HONG KONG • A string of figures critical of China's Communist Party say they have been denied visas to Hong Kong, sparking accusations of a secret "blacklist" that bears signs of Beijing's growing influence over the city.
Taiwanese scholars Wu Rwei-ren and Wu Jieh-min of Taipei's prestigious Academia Sinica, due to speak at a conference in Hong Kong today, are the latest to say their visa applications had been rejected without explanation.
Their cases followed a high-profile incident in October when British activist Benedict Rogers, deputy chairman of the governing Conservative Party's human rights commission, was turned away by immigration after landing for what he said was a private trip.
Mr Rogers has previously criticised the jailing of democracy campaigners in Hong Kong, calling it "one of the most grotesque miscarriages of justice I have seen".
Semi-autonomous Hong Kong enjoys freedoms unseen on the mainland since being handed back to China by Britain in 1997 under a "one country, two systems" deal. But there are rising concerns that those liberties are under threat.
The city's mini-Constitution, the Basic Law, stipulates immigration affairs are managed internally, but analysts say decisions over who is allowed in are increasingly arbitrary and non-transparent, sparking concern that immigration is becoming a political battleground.
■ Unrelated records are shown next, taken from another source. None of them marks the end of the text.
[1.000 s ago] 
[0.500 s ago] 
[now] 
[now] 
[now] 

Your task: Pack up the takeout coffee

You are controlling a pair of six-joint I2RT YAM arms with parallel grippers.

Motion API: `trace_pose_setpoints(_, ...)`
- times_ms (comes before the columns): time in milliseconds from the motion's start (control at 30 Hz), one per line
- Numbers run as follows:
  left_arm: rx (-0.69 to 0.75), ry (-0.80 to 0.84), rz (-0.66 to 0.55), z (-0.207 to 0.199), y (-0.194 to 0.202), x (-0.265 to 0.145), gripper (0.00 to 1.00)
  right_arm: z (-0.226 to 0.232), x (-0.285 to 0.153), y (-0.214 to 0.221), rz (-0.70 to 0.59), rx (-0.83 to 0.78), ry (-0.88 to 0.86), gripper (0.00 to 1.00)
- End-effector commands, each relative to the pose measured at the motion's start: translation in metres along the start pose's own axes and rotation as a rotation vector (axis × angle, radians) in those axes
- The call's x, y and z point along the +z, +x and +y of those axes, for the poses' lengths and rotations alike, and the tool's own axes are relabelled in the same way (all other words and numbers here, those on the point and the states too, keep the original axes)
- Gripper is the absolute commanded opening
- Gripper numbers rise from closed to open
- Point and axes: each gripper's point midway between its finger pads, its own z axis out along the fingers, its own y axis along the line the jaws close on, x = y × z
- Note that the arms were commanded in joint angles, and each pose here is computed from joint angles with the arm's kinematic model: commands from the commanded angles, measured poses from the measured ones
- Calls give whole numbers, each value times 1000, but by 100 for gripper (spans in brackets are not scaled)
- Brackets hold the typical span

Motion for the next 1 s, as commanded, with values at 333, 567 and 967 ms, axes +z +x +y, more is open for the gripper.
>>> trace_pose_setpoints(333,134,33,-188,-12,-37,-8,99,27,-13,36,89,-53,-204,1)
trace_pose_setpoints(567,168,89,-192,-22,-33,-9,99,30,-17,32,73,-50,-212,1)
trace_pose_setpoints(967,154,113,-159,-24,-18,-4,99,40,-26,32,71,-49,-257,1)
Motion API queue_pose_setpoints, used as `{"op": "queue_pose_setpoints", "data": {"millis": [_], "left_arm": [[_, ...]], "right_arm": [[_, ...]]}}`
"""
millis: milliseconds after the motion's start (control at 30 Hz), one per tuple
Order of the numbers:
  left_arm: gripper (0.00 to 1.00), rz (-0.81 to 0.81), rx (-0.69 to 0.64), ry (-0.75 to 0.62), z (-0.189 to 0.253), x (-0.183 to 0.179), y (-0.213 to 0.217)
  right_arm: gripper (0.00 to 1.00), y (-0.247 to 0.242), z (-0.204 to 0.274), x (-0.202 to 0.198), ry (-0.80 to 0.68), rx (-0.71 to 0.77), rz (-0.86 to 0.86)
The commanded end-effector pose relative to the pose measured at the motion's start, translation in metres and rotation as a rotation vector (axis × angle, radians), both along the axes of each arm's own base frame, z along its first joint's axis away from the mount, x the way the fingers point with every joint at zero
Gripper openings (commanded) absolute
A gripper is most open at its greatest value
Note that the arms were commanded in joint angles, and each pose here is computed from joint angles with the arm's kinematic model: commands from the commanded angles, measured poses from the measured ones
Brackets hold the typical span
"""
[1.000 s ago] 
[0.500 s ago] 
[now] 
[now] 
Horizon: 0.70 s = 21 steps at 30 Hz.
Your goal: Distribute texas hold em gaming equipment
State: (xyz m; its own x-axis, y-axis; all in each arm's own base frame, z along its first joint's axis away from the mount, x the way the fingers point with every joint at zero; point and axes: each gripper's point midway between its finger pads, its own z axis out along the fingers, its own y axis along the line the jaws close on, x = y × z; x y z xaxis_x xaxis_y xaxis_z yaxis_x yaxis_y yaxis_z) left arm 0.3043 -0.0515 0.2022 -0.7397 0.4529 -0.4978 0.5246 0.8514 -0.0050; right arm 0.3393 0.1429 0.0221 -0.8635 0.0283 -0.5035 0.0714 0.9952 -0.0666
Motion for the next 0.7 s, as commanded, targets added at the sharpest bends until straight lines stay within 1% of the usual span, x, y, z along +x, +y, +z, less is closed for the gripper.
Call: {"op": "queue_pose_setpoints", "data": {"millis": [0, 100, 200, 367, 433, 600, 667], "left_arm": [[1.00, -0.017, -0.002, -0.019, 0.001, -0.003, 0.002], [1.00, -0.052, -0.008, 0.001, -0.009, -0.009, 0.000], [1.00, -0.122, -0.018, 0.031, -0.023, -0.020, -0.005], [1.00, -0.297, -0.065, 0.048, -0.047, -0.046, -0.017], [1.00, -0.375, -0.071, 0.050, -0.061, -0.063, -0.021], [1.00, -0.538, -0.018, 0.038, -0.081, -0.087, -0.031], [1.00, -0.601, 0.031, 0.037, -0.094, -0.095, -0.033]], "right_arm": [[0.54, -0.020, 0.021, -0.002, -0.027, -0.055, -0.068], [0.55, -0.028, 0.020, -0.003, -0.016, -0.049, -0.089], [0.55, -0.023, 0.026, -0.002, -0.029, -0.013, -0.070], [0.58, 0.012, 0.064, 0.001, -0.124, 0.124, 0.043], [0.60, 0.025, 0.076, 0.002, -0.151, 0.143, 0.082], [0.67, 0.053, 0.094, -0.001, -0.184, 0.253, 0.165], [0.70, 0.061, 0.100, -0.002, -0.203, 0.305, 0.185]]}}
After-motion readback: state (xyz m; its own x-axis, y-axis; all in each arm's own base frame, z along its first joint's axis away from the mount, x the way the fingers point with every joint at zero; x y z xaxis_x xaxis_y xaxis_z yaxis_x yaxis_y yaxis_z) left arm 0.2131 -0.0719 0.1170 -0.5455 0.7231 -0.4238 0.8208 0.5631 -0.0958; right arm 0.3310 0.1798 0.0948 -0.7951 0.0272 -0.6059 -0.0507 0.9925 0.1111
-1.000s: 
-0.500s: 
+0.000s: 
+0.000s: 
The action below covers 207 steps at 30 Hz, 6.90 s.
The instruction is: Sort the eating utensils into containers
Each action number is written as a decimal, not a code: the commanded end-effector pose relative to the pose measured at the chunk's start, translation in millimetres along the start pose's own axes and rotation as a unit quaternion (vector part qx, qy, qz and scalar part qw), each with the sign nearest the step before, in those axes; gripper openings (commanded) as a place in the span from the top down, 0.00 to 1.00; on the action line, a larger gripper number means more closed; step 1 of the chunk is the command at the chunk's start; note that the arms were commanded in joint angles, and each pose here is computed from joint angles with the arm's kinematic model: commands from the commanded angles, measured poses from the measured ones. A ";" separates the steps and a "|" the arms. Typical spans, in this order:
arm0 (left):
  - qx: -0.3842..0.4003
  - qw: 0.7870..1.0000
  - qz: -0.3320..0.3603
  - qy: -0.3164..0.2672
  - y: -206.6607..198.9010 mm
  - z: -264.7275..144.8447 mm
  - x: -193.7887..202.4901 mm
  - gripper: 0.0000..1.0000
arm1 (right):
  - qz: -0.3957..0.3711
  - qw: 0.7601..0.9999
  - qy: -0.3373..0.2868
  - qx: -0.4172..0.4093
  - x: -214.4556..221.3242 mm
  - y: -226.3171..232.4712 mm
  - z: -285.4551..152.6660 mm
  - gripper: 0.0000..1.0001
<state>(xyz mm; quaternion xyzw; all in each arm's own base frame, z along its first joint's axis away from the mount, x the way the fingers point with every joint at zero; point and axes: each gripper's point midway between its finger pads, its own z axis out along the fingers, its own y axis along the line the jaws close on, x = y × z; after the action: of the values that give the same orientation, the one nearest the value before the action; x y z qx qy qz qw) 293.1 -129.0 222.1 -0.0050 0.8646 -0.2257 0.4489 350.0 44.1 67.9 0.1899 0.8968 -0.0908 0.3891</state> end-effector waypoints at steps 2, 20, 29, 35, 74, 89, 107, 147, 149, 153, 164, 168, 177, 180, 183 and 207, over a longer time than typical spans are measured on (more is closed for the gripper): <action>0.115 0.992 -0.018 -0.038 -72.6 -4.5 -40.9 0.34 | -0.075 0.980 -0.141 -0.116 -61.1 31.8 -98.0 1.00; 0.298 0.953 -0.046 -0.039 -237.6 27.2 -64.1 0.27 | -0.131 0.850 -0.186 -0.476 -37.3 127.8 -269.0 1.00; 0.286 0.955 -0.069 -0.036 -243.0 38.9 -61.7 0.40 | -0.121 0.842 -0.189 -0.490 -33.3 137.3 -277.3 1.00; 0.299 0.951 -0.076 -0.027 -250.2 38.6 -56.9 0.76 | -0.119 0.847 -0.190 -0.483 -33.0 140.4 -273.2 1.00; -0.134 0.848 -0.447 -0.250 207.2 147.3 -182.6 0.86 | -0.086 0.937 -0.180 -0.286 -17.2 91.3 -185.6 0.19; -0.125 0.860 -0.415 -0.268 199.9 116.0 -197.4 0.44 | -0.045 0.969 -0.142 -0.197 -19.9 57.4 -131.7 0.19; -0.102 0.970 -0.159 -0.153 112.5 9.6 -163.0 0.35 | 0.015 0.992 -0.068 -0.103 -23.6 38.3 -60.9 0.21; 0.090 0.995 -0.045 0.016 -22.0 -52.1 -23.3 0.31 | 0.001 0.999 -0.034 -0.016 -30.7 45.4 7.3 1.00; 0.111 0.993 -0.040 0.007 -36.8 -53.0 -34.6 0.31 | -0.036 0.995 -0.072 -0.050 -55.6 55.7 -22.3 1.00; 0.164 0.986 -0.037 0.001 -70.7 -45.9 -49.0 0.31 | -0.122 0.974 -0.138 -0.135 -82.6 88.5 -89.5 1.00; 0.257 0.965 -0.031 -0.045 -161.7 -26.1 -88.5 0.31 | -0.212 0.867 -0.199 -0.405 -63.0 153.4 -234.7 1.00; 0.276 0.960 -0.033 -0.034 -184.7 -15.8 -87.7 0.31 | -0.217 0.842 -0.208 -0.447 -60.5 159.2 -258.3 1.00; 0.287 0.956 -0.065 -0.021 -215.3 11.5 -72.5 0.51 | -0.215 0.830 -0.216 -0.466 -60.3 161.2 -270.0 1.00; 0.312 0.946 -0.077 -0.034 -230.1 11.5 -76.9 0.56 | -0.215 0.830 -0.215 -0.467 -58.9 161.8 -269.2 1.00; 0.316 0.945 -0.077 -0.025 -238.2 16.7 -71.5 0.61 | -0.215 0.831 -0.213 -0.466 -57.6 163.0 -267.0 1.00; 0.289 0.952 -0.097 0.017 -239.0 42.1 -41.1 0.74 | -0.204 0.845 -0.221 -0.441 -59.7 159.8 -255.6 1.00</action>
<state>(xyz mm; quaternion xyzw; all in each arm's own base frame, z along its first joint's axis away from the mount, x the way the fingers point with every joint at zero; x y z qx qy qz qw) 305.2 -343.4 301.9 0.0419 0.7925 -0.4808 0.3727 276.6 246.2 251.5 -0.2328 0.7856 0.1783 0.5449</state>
"Things that were not considered a threat are now seen as threats," said assistant professor of government and international studies Edmund Cheng at Hong Kong Baptist University.
In a controversial response to media questions over the Rogers case, city leader Carrie Lam refused to provide details about why he was refused entry but suggested that matters of immigration can involve diplomatic considerations, for which Beijing is responsible.
"This redefines some of the boundaries in 'one country, two systems'," Professor Cheng said of Ms Lam's comments.
China banned a cross-party delegation of British MPs from entering Hong Kong in 2014, at the height of the mass pro-democracy Umbrella Movement rallies. That visit was part of a foreign affairs committee examination of the former colony's relations with the United Kingdom.
Pro-democracy lawmaker Claudia Mo said she believed Hong Kong was "giving up" its own authority on immigration issues.
"The whole thing was unthinkable 10 years ago, but now it's happening," Ms Mo said.
Rejected Taiwanese scholar Wu Rwei-ren accused the Hong Kong government of having a "blacklist" which was expanding to academics.
Lawmakers from Taiwan's ruling Beijing-sceptic Democratic Progressive Party and the island's top anti-China activists were also previously refused entry to Hong Kong.
"Taiwan's academics have actively participated in social movements," Mr Wu said. He believes Beijing wants to block communication between Taiwanese groups and opposition forces in Hong Kong "to isolate its civil society and render it helpless".
Hong Kong's immigration department said it could not comment on individual cases when asked about the Taiwan scholars' case, saying only it would "consider all the factors" when assessing applications.
Taiwan's Mainland Affairs Council, which deals with cross-strait relations, expressed "regret and dissatisfaction" over the barring of its citizens.